Of the 100 CEOs whose total 2015 compensation was published in the report, 14 came from the mining sector, and of those, six were among the list’s top 50.
Charles Magro of Agrium (TSX: AGU; NYSE: AGU) ranked 21 on the list; Robert A. Gannicott1, former CEO of Dominion Diamond (TSX: DDC; NYSE: DDC), ranked 22; Donald Lindsay of Teck Resources (TSX: TCK.A, TCK.B; NYSE: TCK) ranked 23; Charles Jeannes2 of Goldcorp (TSX: G; NYSE: GG) ranked 27; Sean Boyd of Agnico Eagle Mines (TSX: AEM; NYSE: AEM) ranked 38; and Paul Wright of Eldorado Gold (TSX: ELD; NYSE: EGO) ranked 50.
In the bottom 50 of the top 100 were Kinross Gold’s (TSX: K; NYSE: KGC) J. Paul Rollinson, (No. 58); Cameco’s (TSX: CCO; NYSE: CCJ) Tim Gitzel (No. 59); Novagold Resources’ (TSX: NG; NYSE-MKT: NG) Gregory Lang (No. 65); Silver Wheaton’s (TSX: SLW; NYSE: SLW) Randy Smallwood (No. 73); Barrick Gold’s (TSX: ABX; NYSE: ABX) John Thornton3 (No. 88); First Quantum Minerals’ (TSX: FM; LON: FQM) Philip Pascall (No. 90); Potash Corp. of Saskatchewan’s (TSX: POT; NYSE: POT) Jochen Tilk (No. 97); and Pan American Silver’s (TSX: PAA; NASDAQ: PAAS) Geoffrey Burns4 (No. 99).
The Canadian Centre for Policy Alternatives’ study noted that of the $9.6 million average CEO pay in 2015, $1.1 million was base pay; $1.8 million was bonus; $4.3 million was grants of shares; $1.5 million was the value of grants of stock options; $316,000 was the value of increased pension earned; and $530,000 was “other” sources of income, like benefits and perks.
In the subset of mining CEOs, total compensation ranged from the highest — $10.2 million earned by Agrium CEO Magro — down to the lowest, which was $3.7 million earned by Pan American Silver’s Burns.
The study put forth several recommendations to close the wage gap, among them taking compensation decisions “out of the hands of the board of directors entirely, by making shareholder votes on pay mandatory rather than advisory.”
A second “less dramatic” recommendation, Mackenzie says, is changing “the accountability of compensation advisors to make them accountable to shareholders rather than to the board, like auditors.”
But “in the absence of corporate board leadership,” Mackenzie writes, “it falls to government” to make changes.

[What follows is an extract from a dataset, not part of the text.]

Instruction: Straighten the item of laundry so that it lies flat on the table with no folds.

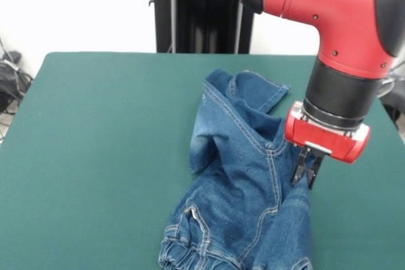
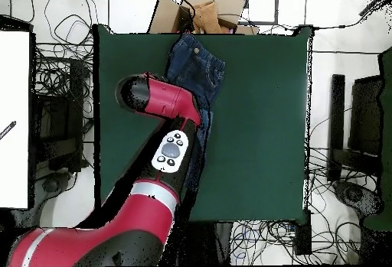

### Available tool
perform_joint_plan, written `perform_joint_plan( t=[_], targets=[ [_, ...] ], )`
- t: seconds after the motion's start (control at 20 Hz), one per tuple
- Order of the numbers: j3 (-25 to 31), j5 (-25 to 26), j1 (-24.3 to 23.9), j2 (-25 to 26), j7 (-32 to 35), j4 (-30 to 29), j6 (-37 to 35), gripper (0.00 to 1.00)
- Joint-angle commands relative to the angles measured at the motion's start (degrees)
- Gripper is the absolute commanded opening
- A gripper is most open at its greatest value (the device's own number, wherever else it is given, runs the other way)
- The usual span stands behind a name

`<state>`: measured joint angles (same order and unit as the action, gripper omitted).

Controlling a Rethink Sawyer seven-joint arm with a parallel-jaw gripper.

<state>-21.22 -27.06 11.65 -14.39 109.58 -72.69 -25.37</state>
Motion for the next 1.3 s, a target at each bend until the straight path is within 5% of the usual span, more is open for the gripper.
perform_joint_plan(
  t=[0.05,1.3],
  targets=[
    [6.05,-0.46,1.03,3.71,11.4,0.47,-4.94,0.0],
    [4.13,-4.97,6.85,4.1,17.41,-0.78,-5.09,0.0]
  ],
)
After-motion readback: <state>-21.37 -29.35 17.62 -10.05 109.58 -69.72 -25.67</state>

Options include the government ending “the special tax treatment for proceeds of stock options in the personal income tax system,” Mackenzie argues, noting that “income earned through stock options is taxed at half the rate of ordinary income — a tax break that is worth billions to Canadian executives.”
Higher top marginal tax rates on all earners is another option, he reasons, and “would serve to dampen down the incentive to demand higher compensation, regardless of the form in which it is provided.”

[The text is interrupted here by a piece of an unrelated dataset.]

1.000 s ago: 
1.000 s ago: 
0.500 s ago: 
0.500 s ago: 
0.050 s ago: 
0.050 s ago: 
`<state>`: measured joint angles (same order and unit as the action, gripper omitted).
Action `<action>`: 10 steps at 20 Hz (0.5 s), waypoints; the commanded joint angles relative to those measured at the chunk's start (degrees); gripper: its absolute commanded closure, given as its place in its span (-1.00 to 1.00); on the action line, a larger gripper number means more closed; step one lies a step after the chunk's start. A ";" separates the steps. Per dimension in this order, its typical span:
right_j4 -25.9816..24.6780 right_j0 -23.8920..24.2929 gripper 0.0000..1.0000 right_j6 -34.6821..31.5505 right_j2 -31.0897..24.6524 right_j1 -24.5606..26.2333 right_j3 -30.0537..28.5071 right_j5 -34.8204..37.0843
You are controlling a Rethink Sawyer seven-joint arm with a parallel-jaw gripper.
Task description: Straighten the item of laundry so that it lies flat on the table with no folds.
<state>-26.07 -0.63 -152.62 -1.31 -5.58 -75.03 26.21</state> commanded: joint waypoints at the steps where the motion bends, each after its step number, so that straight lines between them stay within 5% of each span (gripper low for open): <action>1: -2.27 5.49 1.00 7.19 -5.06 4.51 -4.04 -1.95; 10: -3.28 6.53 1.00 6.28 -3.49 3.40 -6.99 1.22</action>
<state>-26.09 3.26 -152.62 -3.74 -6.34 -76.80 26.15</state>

A third possibility is changing the tax treatment of stock grants, “which have become an engine of compensation growth, both in Canada and the United States.
“Grants of stock are appealing to executives because the value that accrues after the grant is taxed as a capital gain [at half rates] and to corporations, because they simply issue new shares rather than dip into the company’s cash flow,” Mackenzie says. “A broader reform of capital gains taxation to even the tax playing field for all forms of income would dampen down enthusiasm for stock grants as a form of compensation.”
From the perspective of corporations, he adds, “requiring public corporations paying executives using stock to pay them with stock bought in the market, rather than through new issuance, would change the way these compensation practices look to investors.”
Finally, the government could introduce a tax penalty into the Income Tax Act “so that pay in excess of a given ratio to average pay would be subject to a tax penalty,” he suggests.
The pay gap in 2015 — the top-100 CEOs earned 193 times more than the average wage in Canada — was the second-highest pay gap ratio in a decade. The highest pay gap in the 10 years studied was 194 times, in 2013.